_Data block_
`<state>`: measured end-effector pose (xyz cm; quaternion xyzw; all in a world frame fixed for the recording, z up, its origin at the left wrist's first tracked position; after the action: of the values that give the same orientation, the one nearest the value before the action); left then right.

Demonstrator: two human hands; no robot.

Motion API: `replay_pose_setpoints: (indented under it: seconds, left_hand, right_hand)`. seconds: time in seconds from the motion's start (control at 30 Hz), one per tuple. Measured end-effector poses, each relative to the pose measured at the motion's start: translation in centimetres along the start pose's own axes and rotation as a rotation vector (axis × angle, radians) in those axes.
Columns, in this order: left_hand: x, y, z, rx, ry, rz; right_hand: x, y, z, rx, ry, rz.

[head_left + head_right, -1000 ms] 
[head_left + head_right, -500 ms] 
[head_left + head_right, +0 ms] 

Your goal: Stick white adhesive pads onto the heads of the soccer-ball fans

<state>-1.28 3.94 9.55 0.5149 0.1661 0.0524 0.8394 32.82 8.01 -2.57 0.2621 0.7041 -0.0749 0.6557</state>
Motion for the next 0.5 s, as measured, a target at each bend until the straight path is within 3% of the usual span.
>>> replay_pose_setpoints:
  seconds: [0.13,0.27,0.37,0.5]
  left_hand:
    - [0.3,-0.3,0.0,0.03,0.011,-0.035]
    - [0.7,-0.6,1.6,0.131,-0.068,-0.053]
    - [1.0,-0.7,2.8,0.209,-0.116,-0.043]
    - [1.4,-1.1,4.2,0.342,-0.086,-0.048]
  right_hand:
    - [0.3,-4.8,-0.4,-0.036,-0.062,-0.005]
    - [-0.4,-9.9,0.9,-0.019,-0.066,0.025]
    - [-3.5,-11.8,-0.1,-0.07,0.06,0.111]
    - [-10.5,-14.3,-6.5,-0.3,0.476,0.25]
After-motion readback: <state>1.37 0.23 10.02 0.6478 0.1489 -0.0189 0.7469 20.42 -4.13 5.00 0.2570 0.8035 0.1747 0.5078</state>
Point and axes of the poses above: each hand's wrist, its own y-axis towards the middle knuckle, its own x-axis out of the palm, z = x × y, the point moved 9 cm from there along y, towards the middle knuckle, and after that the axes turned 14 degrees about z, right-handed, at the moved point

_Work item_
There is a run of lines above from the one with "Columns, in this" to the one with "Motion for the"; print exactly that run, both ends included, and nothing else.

_Output of the task_
Columns, in this order: left_hand: x, y, z, rx, ry, rz; right_hand: x, y, z, rx, ry, rz.

[head_left + head_right, -1000 ms] 
[head_left + head_right, -500 ms] 
[head_left + head_right, +0 ms] 

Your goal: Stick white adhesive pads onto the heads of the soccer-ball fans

<state>-1.28 3.94 9.55 0.5149 0.1661 0.0524 0.8394 32.82 8.01 -2.57 0.2621 0.7041 -0.0749 0.6557</state>
Motion for the next 0.5 s, as measured, a target at each bend until the straight path is within 3% of the usual span.

No further output is required.